• TASK DETAILS:
Each line holding the string "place" is to be copied from the data.

Data records:
==*==
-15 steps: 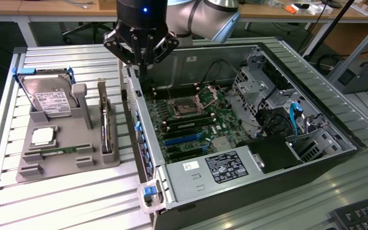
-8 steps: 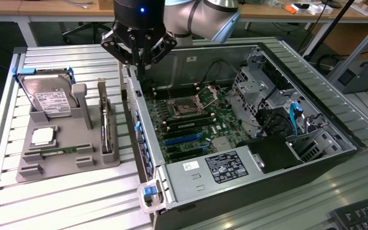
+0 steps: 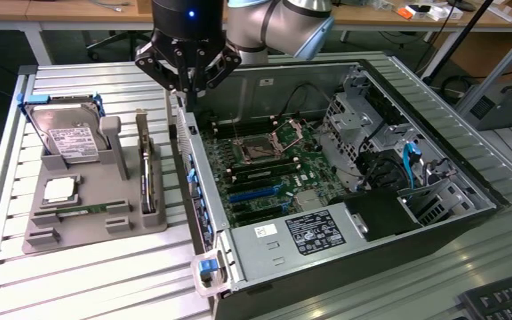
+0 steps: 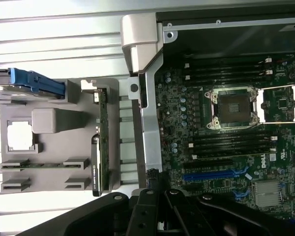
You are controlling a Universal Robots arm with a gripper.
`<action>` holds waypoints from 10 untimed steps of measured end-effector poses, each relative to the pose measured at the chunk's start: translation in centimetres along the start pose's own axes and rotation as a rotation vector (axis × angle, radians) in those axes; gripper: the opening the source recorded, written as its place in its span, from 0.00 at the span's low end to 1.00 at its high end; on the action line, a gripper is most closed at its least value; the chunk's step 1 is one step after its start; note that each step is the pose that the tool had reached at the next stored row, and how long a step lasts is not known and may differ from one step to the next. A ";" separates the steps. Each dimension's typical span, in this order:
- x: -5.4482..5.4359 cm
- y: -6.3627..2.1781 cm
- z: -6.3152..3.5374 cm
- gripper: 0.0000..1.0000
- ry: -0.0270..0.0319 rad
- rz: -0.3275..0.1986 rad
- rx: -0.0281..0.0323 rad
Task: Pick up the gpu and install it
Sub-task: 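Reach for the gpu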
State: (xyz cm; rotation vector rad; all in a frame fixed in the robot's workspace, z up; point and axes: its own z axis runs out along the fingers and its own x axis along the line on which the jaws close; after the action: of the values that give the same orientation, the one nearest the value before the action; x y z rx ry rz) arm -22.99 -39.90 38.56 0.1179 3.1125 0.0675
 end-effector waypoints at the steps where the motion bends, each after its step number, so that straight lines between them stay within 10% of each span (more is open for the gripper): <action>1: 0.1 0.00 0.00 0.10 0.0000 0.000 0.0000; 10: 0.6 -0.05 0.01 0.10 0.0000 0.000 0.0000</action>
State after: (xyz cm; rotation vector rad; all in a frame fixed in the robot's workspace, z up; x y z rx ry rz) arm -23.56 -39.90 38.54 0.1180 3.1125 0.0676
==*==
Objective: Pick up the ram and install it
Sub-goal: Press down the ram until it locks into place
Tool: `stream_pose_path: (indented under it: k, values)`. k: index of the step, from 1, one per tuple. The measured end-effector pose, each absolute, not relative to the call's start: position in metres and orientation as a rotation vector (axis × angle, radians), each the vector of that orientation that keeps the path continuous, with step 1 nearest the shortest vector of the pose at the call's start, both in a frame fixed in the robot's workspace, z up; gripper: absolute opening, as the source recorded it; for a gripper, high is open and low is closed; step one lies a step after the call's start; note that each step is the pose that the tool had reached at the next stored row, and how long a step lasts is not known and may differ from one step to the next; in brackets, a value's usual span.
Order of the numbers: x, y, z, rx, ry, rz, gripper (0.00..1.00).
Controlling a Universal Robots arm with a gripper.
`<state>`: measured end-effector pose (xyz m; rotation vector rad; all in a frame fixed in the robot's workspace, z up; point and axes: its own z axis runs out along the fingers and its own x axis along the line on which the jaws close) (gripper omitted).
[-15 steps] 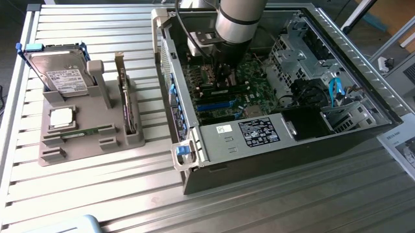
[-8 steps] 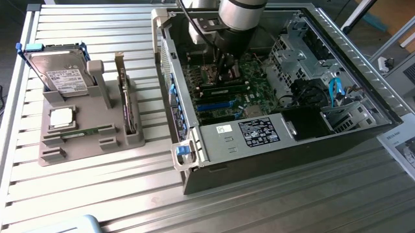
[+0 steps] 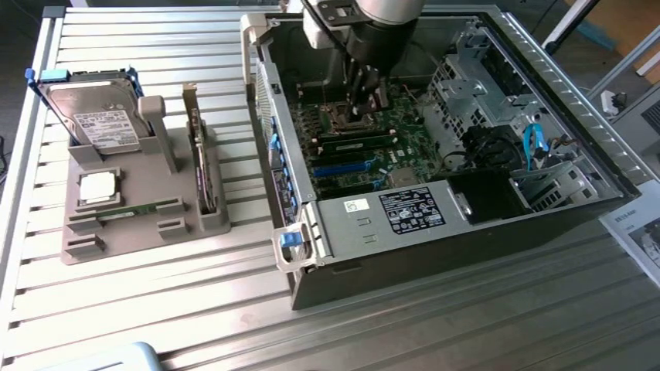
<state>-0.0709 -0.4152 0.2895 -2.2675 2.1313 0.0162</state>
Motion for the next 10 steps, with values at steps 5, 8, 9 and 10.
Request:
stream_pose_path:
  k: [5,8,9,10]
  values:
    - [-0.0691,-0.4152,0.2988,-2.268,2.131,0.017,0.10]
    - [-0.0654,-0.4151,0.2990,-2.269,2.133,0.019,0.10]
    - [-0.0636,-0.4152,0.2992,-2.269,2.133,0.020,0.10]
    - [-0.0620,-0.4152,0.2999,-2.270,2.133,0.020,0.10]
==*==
• YOUR SOLUTION:
`<action>` holds waypoints from 10 untimed steps of measured end-effector poses, each relative to the pose measured at the chunk's start: translation in centimetres along the start pose's own axes and rotation as a rotation vector (axis × angle, radians) in those axes; gripper: the opening the source recorded, written as its place in its span, from 0.00 at the span's low end to 1.00 at its high end; on the action line, a gripper is most closed at its least value; the chunk's step 1 is one step after its start; note that each step is the pose that the tool had reached at the next stored row, and how long a step lasts is not known and may differ from one step to the next. A ";" separates the steps. Each dimension's typical span, in this order:
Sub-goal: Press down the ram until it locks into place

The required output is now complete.